Tuesday, 16 October 2012

US losing interest in FTTH

Verizon, once the standard-bearers for FTTH in the US, seems rather to have gone off the idea. They've said that once they complete their current deployments, they will stop. To some extent the slack has been taken up by smaller, more local players. However, a graph of the pace of roll-out (measured in homes passed per day in North America) tells an interesting story:

Note: Figures are average daily homes passed over preceding year

These figures are based on numbers for total homes passed over time from RVA (the research firm of choice for the North American FTTH Council). As you can see, the pace of roll-out peaked in September 2008, and has been falling ever since, bar a slight up-tick in the year to March 2012, which RVA attributes to the combination of stimulus funds and a mild winter. The rate of deployment is now roughly 40% that at the peak.

Is this because FTTH coverage is already widespread? Not exactly - the 22.6m homes passed represent just 18% of total households in the US and Canada. At the current rate of deployment, it will take another nine years to get to 30% coverage (and even this is 'artificially' accelerated by government subsidy, which is unlikely to last).

A more likely reason for this decline in FTTH investment is that carriers are realising that is it very hard to make a return on such capex. A particular challenge for US carriers is the competition they face from cable operators, who have roughly 55% share of the broadband market and rising - something to keep in mind the next time you're told cable operators' HFC platforms are yesterday's technology which can never compete with FTTH.

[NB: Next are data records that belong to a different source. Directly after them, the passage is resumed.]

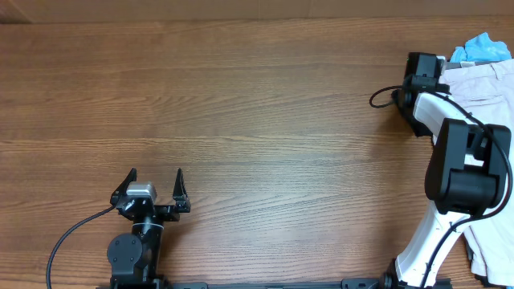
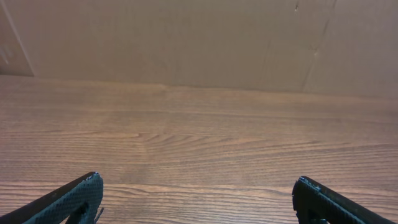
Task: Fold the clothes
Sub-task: 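Grasp the beige pants waistband with the right gripper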
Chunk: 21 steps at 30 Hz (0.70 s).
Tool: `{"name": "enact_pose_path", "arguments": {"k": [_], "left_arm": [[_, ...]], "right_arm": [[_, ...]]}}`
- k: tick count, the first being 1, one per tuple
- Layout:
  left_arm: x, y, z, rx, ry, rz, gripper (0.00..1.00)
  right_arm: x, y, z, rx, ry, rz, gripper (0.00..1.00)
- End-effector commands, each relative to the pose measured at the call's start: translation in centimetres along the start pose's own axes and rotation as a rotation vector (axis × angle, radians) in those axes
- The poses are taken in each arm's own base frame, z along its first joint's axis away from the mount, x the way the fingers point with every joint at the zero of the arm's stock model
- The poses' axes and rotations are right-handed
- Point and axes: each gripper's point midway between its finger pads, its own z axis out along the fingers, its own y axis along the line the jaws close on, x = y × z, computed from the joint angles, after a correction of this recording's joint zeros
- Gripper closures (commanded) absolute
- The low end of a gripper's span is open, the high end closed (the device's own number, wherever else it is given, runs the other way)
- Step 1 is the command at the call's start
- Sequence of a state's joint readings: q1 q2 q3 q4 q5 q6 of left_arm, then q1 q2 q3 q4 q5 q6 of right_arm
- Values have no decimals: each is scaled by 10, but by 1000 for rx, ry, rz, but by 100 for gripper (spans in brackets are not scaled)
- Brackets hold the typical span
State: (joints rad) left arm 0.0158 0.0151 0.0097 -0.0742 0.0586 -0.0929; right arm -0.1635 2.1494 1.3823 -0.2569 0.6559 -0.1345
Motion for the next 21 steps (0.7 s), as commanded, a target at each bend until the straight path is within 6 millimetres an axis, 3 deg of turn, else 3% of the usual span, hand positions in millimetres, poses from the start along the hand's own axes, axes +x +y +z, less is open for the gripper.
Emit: {"name": "enact_pose_path", "arguments": {"k": [1,10,13,16,21], "left_arm": [[0,4,0,-20,-6,26,0],[0,4,0,-20,-6,26,0],[0,4,0,-20,-6,26,0],[0,4,0,-20,-6,26,0],[0,4,0,-20,-6,26,0]], "right_arm": [[-19,-18,-7,-12,-35,68,67],[-17,-24,-2,-11,-25,77,67],[-18,-11,-3,-87,-31,75,46],[-19,1,-4,-157,-32,72,46],[-17,2,-1,-158,-28,71,51]]}}
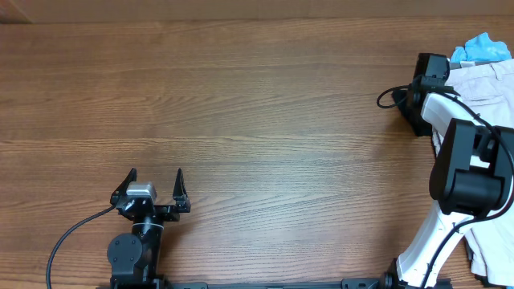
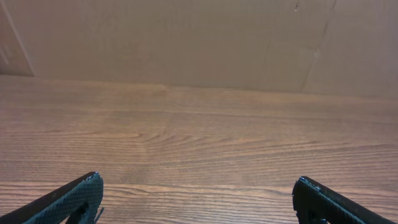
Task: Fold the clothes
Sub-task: 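Grasp the beige pants waistband with the right gripper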
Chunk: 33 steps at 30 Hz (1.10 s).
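A pile of beige clothes [image 1: 485, 83] lies at the table's right edge, with a light blue garment [image 1: 483, 46] at its far end. My right gripper [image 1: 434, 67] is at the pile's left edge, its black head touching or overlapping the beige fabric. Its fingers are hidden, so its state cannot be read. My left gripper [image 1: 155, 175] stands open near the front left, far from the clothes. In the left wrist view its two fingertips [image 2: 87, 184] are wide apart over bare wood, with nothing between them.
The wooden table [image 1: 265, 120] stretches between the two arms. The right arm's white links [image 1: 466, 160] and a black cable [image 1: 389, 99] lie over the pile's left side. A cardboard wall [image 2: 199, 37] stands behind the table's far edge.
The right gripper head has shifted slightly to the right, back toward the beige pile. The left arm has not moved.
The right gripper was at the left edge of the beige pile in the two oldest moments. It then stood a little further left, off toward the bare table, and now sits closer to the pile again. The left gripper stayed open and still throughout.
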Tool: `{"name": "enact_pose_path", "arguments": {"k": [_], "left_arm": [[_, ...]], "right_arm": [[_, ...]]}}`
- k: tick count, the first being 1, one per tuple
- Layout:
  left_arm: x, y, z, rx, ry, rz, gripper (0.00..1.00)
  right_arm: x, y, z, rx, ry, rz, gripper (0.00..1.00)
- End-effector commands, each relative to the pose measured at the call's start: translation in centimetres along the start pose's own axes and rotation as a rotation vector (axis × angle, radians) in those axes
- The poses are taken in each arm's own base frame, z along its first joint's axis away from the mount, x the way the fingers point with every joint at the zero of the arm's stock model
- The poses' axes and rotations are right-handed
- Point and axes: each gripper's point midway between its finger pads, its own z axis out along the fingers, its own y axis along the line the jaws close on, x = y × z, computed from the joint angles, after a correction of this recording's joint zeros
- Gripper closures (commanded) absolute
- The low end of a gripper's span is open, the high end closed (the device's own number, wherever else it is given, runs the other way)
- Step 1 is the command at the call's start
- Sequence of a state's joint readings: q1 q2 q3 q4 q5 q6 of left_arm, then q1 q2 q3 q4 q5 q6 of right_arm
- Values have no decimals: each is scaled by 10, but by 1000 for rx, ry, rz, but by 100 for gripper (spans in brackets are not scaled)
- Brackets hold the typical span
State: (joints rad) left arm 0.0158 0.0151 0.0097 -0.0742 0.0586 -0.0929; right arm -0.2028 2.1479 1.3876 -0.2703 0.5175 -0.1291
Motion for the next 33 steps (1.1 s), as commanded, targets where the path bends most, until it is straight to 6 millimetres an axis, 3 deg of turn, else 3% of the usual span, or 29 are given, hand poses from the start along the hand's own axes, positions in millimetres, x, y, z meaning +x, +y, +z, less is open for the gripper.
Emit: {"name": "enact_pose_path", "arguments": {"k": [1,9,12,16,17,18,19,20,25,30,33], "left_arm": [[0,4,0,-20,-6,26,0],[0,4,0,-20,-6,26,0],[0,4,0,-20,-6,26,0],[0,4,0,-20,-6,26,0],[0,4,0,-20,-6,26,0],[0,4,0,-20,-6,26,0],[0,4,0,-20,-6,26,0],[0,4,0,-20,-6,26,0],[0,4,0,-20,-6,26,0],[0,4,0,-20,-6,26,0],[0,4,0,-20,-6,26,0]], "right_arm": [[-18,-2,-9,-41,-43,38,54],[-18,-9,-8,-5,-41,40,71],[-18,-9,-8,-3,-40,40,87],[-18,-9,-8,-3,-41,41,90],[-18,-9,-8,-3,-42,41,89],[-18,-9,-8,-3,-41,41,77],[-18,-9,-8,-3,-41,40,49],[-18,-9,-8,-4,-42,31,43],[-18,-8,-8,-6,-40,-29,41],[-7,-3,3,-2,-14,-43,47],[-4,-12,9,69,-7,-41,50]]}}
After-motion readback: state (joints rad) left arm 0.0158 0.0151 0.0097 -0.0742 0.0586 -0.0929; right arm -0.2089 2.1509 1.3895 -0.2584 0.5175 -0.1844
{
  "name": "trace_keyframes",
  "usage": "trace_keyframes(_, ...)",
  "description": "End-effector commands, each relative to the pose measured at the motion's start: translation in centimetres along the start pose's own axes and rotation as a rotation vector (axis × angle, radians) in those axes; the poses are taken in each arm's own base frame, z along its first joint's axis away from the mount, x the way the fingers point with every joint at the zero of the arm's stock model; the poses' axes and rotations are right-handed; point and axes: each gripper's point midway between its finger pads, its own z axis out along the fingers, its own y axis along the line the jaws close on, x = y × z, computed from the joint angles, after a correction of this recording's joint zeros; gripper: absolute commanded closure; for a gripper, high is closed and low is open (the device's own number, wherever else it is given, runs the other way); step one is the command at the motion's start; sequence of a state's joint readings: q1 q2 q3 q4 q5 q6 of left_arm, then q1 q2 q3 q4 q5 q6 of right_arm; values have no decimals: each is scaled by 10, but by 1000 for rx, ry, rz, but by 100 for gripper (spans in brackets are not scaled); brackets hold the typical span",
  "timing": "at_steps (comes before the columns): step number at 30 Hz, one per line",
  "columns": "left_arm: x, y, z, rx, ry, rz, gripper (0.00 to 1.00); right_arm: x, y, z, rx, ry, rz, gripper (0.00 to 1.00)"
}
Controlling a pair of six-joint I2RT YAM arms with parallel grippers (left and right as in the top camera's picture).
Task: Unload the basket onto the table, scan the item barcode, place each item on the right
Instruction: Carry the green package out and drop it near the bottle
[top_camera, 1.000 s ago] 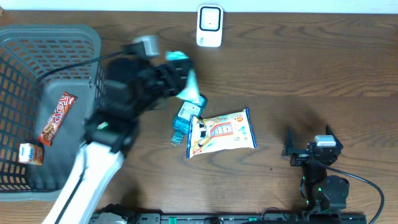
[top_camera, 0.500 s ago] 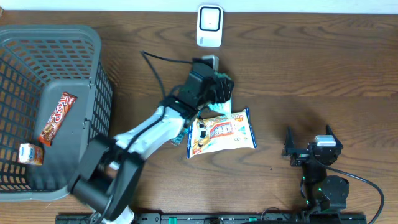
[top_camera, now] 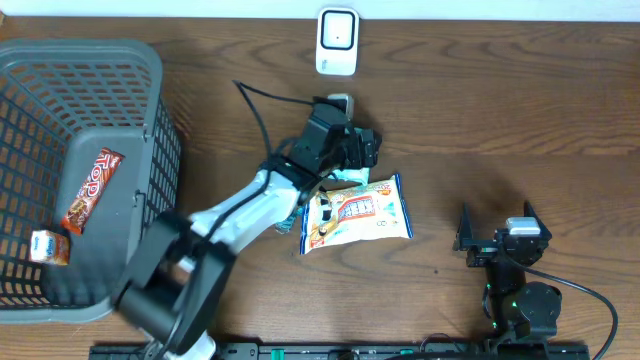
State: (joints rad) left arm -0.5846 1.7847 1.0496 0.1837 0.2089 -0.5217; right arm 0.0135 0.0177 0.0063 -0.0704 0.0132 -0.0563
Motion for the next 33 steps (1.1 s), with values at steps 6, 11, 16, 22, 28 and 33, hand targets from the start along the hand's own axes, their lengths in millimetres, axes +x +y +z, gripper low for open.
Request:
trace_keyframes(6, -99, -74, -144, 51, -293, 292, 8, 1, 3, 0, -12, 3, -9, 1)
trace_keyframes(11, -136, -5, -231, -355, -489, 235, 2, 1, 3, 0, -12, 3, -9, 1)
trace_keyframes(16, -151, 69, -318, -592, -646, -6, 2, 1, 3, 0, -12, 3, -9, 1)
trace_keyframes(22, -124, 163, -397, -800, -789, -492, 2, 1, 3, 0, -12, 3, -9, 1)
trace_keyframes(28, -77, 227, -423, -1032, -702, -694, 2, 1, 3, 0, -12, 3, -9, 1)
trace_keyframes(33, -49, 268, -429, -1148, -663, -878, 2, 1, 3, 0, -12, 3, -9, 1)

  1. Something to keep in mind? based on the ability of private networks to continue to roll out FTTH against cable?

    So the technical issue is related to the financial issue?

    OK so people in the US are getting a raw deal - and this makes HFC an OK answer technically?

    HFC can with sufficient infrastructure give quite high speeds - but the issues are contention ratio on each channel and number of channels available.

    To get high data rates quite a few headend units are needed per cable segment.

    To get the high ratio of channels to subscribers you therefore need quite a few headends and a quite different architecture to what we have in Australia.

    Once you re-wire the HFC network, install more headends, allocate sufficient channels per subscriber etc. etc. it is unlikely you can achieve anything as ultimately cost-effective, let alone as future-proof as fiber.

    We could have much better HFC than we have now though, and this would at least provide a short term option whilst we wait for fiber.

    Telstra and Optus have already upgraded to DOCSIS 3 to fill in time. It wont compete with the NBN very well unfortunately.

    Tell me this - how do you see 4K TV being delivered on our HFC network?

    Now 4K on demand? - in our household where there are 1-4 users watching different content!

    Right now HFC is failing to do 1 video stream reliably.

    Don't care about which day the technology is from - I care about it's ability to do what I need today and what I need in the lifetime of the capex. HFC is letting me down right now!

  2. HFC, properly provisioned, does very well delivering its promised bandwidth. See for instance this from Ofcom, showing that people on 60 Mbps plans on Virgin Media's HFC network are getting 52-55 Mbps even in the busy hour (and are getting peak speeds above 60 Mbps). I'm sorry your local provider isn't delivering what you need, but it isn't a fundamental problem with the technology.

    I'm not sure what your evidence is to suggest that FTTH is more cost effective than HFC - everything I've read suggests it's dramatically cheaper.

    As to 4K TV, there's little point in TVs that offer resolution beyond that which the human eye can realistically perceive. Consumers make surprisingly little use of the HD TV they have today.

    And even if, at some distant future point, 4K TVs do become widespread, it's hard to know why governments should be subsidising consumers' use of them. You don't expect them to subsidise other luxury goods.